Delta Police first in BC to use new mental health apprehension tool

DELTA Police on Tuesday became the first police agency in BC to use a new technology to help those experiencing mental health crises to more quickly get the help they need, while freeing up police time spent dealing with mental health apprehensions.

All front line patrol officers with Delta Police have just been trained on a new app available on their smartphones called HealthIM.

The app helps turn officers’ observations, when dealing with a mental health call, into clinical language that medical staff can then more readily interpret.

While still at the initial call, an officer will take about five minutes to input the pertinent data. The app then securely forwards a report to Surrey Memorial Hospital, which is the hospital to which Delta patients attend when dealing with a mental health crisis.

“When our officers arrive at the hospital with the patient, staff there will already know who is coming in, and what observations were made that contributed to the officer making the decision to apprehend,” says Sgt. James Sandberg, who heads up the Mental Health Unit at Delta Police. “We think this will be a really valuable tool in helping improve mental health outcomes in Delta.”

Previously, officers averaged 120-130 minutes wait time per mental health apprehension. Sgt. Sandberg notes that other police departments using the app have seen significant decreases in wait times, and he believes Delta could see the average wait time cut in half.

He notes that while police may apprehend someone under the Mental Health Act, a physician ultimately determines whether or not someone should be admitted to hospital for care, or released back into the community.

“Our community partners, like the Delta Police, play a critical role in helping us provide quality, timely care to our patients”, said Dr. Craig Murray, Head of Emergency Medicine at Surrey Memorial Hospital. “This new technology means we can make sure we have the right resources in place, so when these vulnerable patients arrive we are ready to provide them with the care and support they need.”

In addition to reducing hospital wait times, and improving communication with staff at the hospital, use of the app is expected to help increase the speed of follow-up care. Previously, when an individual was apprehended, the officer would write a report detailing the interaction to the Delta Police Mental Health Unit. When the DPD Mental Health officers returned to work, they would review the report and person’s history, often making referrals to appropriate community agencies.

HealthIM automates this process, so those that need help can receive it in a more timely fashion. This should also free up time for the Mental Health Unit officers.

Approximately 15% of all Delta Police calls for service involve a mental health component. Sgt. Sandberg believes the process of going through the app’s clinical assessment function, will also serve to provide ongoing education to patrol officers regarding when people should be apprehended. This should result in more consistency throughout the department when dealing with mental health apprehensions.

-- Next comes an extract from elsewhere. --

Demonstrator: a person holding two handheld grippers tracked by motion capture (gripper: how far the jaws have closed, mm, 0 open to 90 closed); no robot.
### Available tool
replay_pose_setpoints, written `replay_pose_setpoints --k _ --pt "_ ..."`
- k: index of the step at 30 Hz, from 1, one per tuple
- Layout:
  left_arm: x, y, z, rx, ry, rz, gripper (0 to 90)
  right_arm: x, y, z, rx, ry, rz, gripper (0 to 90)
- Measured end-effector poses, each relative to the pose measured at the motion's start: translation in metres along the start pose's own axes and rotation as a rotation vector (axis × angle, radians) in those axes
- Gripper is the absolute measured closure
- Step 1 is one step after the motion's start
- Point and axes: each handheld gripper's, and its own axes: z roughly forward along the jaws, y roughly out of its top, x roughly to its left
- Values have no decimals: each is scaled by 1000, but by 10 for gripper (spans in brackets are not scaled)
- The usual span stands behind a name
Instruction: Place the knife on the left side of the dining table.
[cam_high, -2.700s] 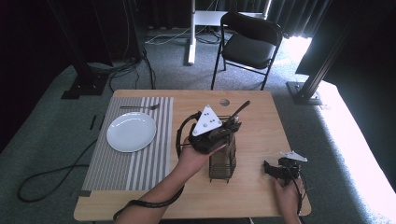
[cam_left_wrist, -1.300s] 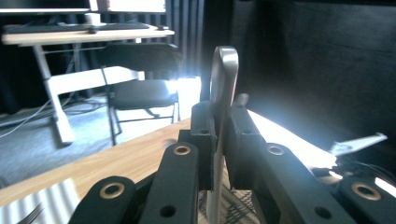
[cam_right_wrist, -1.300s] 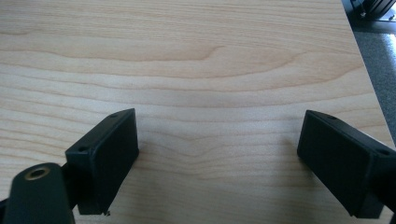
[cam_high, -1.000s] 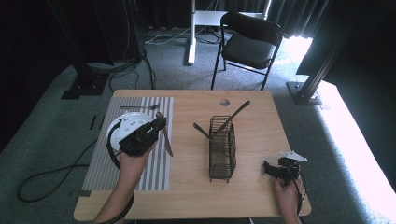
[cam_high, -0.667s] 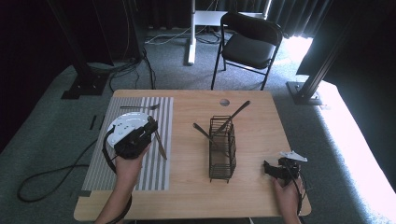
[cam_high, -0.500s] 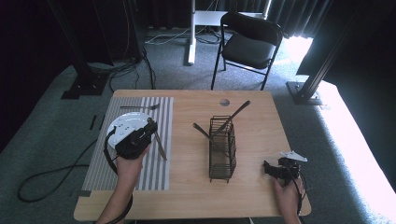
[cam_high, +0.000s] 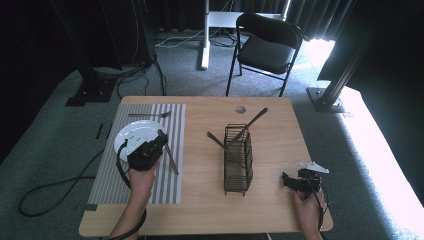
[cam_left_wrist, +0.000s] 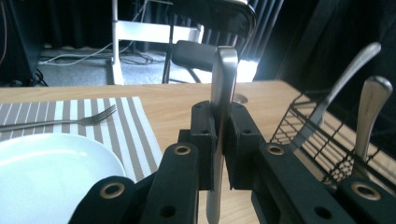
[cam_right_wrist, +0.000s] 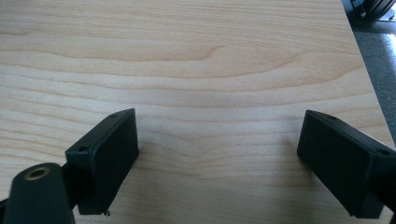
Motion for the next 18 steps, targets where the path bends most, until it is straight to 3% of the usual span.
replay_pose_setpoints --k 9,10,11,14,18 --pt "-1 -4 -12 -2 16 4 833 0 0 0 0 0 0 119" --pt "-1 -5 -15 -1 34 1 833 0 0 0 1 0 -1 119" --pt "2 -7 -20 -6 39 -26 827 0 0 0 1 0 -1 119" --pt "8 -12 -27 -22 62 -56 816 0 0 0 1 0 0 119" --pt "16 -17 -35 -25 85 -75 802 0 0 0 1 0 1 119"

Backgrounder – HealthIM app

What is HealthIM?

HealthIM is a digitized system used to support response to individuals with unmanaged mental health challenges in acute crisis. The system is comprised of a pre-response briefing, a mental health risk screener, tools to facilitate inter-agency communication and access to reporting and analytics. Communities which have implemented HealthIM have consistently been able to better manage risk, improve care for citizens in distress and more efficiently utilize resources.

How does it work?

Police officers may be called to respond to an individual in an acute state of crisis (often those with unmanaged mental health challenges and/or substance use issues). While a hospital may the most appropriate place for someone in this crisis, police have an obligation to respond to individuals in crisis and must initially evaluate the risk of an individual harming themselves, or potentially harming others.

After establishing contact with the person in crisis and when it is safe to do so, the responding officer will complete a short risk assessment based on the evidence-driven interRAI™ Brief Mental Health Screener (BMHS).

Assessment functionality

The assessment tool was specifically designed for use in law enforcement environments by an otherwise untrained police officer. The tool utilizes objective observations of behaviour. Officers are not asked, for example, to “guess if this person has schizophrenia” or “determine how depressed this person is.”

If the officer determines the person requires urgent assessment, a short clinical summary is automatically generated and transmitted to local emergency departments or acute care sites. Officers also have the ability to offer a connection to a community mental health resource. Healthcare practitioners receive the clinical summary and are able to better prepare for the arrival of the person in crisis.

Privacy considerations

Data is collected by police to assist police in evaluating their obligation to apprehend an individual at imminent risk of harm.

Given the urgency of the situation, police are electing to share this information, in one direction, to their healthcare partners to generate treatment momentum and to concisely communicate what was observed on scene.

The system complies with federal and provincial privacy legislation and employs military-grade cryptography to maintain data security and privacy. Transmission to receiving site(s) is completed via 4096-bit RSA encryption and TLS protected connections. Decryption is only possible at designated receiving terminals. All data is secured within Tier III Canadian data centres maintained by 100% Canadian-owned corporations.